At a time of unprecedented prosperity it is revolting that we who came yesterday seek to bolt shut the gate of our Notre-Dame in order to deny relief to the ‘heathen’ Esmereldas of today; that we hide behind ‘nothing to do with us’ to distract from the fact that we will not entertain inconvenience to pay for the salvation of others!

Sanctuary!

Reasonable Equality – A Human Right?

 

The communists certainly went too far when demanding that everybody should be treated absolutely equally, regardless of innate or acquired ability. Yet, the pendulum has swung too far in the opposite direction when the average CEO remuneration in the United States is more than 300 times that of the average salary of employees. Great inequality is bad for proper governance, the rule of law, and long-term economic growth. Great inequality tears apart the fabric of society, and is ultimately in nobody’s interest, not even in that of the most privileged. Having been blessed by a long period of relatively broad based wealth in the West, we are now seeing the devil’s hoof of inequality in the increased elite influence on the political process, challenges to the rule of law, and increasingly demotivated and frustrated middle and working classes.

All this is well-known and half-hearted attempts are made to remedy the situation. Half-hearted perhaps because the heart of elites is not truly in it! Occupy Wall Street was on to something, but was mistaken in believing the problem lies in Wall Street, when it lies with the legislature, and ultimately with us, the electorate.
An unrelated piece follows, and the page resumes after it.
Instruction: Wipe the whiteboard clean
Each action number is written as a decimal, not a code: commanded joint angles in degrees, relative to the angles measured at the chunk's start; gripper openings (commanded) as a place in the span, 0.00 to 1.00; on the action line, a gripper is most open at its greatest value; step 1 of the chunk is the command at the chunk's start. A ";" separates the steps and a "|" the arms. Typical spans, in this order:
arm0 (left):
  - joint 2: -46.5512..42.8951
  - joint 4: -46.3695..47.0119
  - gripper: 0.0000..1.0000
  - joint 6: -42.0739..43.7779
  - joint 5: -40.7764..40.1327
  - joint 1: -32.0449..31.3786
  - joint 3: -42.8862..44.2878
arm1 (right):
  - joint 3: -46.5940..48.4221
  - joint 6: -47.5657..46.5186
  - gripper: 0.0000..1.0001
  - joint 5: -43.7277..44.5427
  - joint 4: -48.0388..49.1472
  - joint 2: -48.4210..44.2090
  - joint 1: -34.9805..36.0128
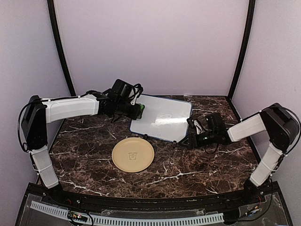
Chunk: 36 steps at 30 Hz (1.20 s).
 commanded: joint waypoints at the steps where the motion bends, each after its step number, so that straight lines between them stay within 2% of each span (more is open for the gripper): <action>1: -4.90 0.74 0.00 -1.44 -0.14 0.51 -3.18 | -0.38 0.57 0.59 1.91 -2.30 -6.00 -0.17; 8: -11.79 -2.38 0.00 -3.24 -0.02 3.20 -8.12 | -0.79 0.42 0.78 5.82 -9.50 -16.15 -0.26; 18: -20.86 -12.44 0.00 -7.35 -1.59 7.27 -15.40 | -2.38 0.75 0.83 9.83 -15.19 -23.68 -1.10; 23: -24.52 -14.53 0.00 -10.12 1.41 10.28 -21.82 | -4.05 1.41 0.84 10.68 -15.64 -26.68 -1.47; 29: -20.49 -16.73 0.01 -11.07 5.78 11.82 -24.13 | -4.75 1.81 0.84 10.43 -15.28 -27.54 -1.51; 36: -13.63 -16.03 0.02 -11.43 5.62 13.14 -24.22 | -5.14 1.84 0.84 10.63 -14.89 -27.58 -1.52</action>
The anti-globalisation movement believes that the enemy is globalisation, when it really is our lack of global solidarity and lack of global mobilisation of the middle and working classes. Workers of the World Unite! is as relevant a slogan now as in the nineteenth century but has been overtaken by national parochialism.

A main problem in addressing inequality is perhaps that we have been addressing it only in political terms rather than in rights terms! We are saying that it is bad that we have inequality, that it is destructive to have inequality, but we tend not to say that we have a human right to live in a society of reasonable equality!
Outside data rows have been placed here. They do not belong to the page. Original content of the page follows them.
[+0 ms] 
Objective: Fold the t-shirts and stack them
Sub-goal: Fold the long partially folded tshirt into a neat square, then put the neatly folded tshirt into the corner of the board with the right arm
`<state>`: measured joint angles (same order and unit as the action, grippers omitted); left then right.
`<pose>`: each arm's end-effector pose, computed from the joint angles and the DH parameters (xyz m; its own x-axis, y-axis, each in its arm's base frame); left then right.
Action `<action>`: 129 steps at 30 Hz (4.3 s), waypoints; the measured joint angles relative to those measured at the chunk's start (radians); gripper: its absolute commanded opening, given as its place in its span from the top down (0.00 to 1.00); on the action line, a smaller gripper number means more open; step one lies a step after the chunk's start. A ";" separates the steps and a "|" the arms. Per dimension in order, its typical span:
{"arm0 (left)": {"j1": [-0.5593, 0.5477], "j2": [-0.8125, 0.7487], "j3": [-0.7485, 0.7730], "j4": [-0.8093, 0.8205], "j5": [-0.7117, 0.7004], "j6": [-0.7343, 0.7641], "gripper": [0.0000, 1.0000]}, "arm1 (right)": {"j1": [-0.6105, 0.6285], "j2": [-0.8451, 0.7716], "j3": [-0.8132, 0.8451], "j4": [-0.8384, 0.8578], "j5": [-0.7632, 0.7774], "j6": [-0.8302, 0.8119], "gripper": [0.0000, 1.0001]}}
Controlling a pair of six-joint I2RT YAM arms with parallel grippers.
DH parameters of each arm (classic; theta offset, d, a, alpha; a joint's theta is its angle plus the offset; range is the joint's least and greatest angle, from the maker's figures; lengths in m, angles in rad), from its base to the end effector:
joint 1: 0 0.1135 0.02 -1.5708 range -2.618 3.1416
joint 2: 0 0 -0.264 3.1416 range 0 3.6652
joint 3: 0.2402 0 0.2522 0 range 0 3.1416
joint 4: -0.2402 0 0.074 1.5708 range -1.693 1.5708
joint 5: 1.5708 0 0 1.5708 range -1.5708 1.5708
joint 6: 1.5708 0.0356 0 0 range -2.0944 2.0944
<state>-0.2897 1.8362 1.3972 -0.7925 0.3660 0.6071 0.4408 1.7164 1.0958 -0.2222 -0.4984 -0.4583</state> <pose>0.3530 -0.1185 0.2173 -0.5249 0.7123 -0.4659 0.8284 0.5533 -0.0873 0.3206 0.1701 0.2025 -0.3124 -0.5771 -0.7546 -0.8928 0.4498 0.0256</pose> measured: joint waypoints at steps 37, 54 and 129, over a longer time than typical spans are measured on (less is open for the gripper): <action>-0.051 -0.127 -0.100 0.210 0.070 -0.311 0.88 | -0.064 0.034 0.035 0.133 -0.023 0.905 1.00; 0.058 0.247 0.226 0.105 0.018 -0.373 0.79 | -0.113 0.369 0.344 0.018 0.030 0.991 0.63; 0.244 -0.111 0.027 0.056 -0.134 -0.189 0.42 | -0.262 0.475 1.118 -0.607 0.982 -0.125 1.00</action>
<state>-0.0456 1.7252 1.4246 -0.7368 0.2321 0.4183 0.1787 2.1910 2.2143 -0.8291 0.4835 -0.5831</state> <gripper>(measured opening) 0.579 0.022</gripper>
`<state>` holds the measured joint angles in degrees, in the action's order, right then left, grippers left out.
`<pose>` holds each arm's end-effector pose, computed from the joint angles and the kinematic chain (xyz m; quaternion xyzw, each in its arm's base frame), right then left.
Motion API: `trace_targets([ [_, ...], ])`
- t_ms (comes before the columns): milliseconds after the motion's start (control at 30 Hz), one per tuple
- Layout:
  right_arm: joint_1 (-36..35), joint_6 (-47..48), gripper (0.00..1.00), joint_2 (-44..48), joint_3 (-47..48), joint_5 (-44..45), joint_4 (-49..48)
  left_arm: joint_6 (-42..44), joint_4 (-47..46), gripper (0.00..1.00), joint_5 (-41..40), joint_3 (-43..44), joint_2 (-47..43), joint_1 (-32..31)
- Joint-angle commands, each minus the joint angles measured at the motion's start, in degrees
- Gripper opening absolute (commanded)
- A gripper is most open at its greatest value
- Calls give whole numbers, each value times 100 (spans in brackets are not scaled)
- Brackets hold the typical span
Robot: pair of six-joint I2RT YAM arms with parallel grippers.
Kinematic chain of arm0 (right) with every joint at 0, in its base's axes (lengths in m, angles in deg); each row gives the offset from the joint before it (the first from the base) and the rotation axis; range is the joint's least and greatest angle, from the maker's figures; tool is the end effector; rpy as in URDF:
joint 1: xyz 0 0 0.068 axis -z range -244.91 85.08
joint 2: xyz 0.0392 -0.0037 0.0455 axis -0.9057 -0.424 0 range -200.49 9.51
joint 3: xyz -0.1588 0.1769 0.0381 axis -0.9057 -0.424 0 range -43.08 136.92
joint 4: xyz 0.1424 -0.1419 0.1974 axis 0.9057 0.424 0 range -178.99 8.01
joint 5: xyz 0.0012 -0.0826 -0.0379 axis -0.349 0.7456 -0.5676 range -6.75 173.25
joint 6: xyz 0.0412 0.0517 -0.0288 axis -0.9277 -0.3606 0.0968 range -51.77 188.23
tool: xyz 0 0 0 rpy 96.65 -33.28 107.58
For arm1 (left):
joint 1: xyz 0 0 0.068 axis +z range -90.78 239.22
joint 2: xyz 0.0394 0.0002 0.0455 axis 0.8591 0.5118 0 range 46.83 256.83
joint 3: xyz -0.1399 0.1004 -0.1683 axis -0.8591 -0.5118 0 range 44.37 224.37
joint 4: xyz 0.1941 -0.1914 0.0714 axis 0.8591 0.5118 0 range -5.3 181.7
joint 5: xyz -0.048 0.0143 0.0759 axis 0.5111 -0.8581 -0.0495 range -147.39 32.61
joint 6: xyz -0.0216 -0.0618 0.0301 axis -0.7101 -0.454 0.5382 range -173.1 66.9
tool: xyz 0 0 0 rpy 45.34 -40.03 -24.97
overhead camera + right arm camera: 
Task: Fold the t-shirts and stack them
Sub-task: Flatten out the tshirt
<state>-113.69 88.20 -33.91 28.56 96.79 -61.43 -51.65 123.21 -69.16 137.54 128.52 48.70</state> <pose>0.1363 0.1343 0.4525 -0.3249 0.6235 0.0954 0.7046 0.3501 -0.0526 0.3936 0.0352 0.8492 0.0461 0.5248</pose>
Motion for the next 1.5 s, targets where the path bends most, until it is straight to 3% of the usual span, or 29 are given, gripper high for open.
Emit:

As soon as we accept the existence of a human right to live in a society of reasonable equality, we elevate the debate to a different plane. We start to concentrate on the ‘how’, rather than the ‘why’. A human right to a society of reasonable equality is not an easy or unambiguous thing, of course, but few human rights are. Yet, some things flow easily from such a human right. The right of employee representation on corporate boards, for instance. Germany has shown how exactly this curbs the excesses of management compensation, how it helps build a fairer society. Speculative and short-term profits must be taxed much more, shareholder influence strengthened, minimum wages raised significantly, high quality education made available to all, youth employment fostered through salary subsidies and a prohibition of unpaid internships. This is not socialism by any measure, but life support for a capitalist system run amok.
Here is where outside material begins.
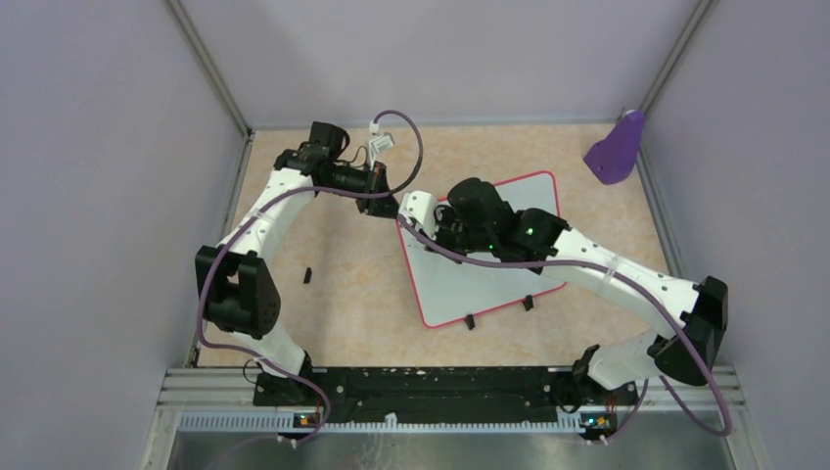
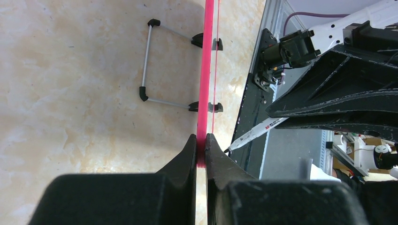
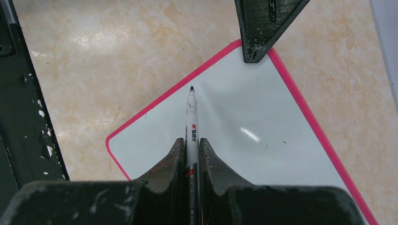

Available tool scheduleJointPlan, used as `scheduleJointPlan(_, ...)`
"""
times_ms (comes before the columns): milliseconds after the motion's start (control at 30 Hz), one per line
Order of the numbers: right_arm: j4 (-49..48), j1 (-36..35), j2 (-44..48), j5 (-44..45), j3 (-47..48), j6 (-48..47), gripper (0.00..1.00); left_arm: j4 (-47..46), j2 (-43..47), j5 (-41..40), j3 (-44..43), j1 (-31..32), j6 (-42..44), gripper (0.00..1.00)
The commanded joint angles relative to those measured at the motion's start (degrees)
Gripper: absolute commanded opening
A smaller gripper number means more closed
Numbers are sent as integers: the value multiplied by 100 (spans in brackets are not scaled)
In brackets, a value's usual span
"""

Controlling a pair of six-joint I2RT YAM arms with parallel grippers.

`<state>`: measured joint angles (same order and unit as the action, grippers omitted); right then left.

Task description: Write a sentence on the whiteboard

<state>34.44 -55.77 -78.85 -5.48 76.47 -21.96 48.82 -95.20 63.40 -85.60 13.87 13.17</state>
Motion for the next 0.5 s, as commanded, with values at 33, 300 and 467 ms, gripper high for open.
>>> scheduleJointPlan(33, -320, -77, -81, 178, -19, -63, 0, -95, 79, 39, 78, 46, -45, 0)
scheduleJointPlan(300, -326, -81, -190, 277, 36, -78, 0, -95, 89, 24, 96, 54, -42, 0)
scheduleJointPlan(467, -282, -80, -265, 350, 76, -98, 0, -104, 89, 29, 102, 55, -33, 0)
We should have little problem accepting that Mark Zuckerberg and Bill Gates are allowed to be phenomenally rich, because they have created immense value for society. But we should have a problem with the 10 leading hedge fund earners each making more than 400 million dollars in 2014. To avoid excesses like that we must invoke our human right to a society of reasonable equality. It is a right – not a political bargaining chip!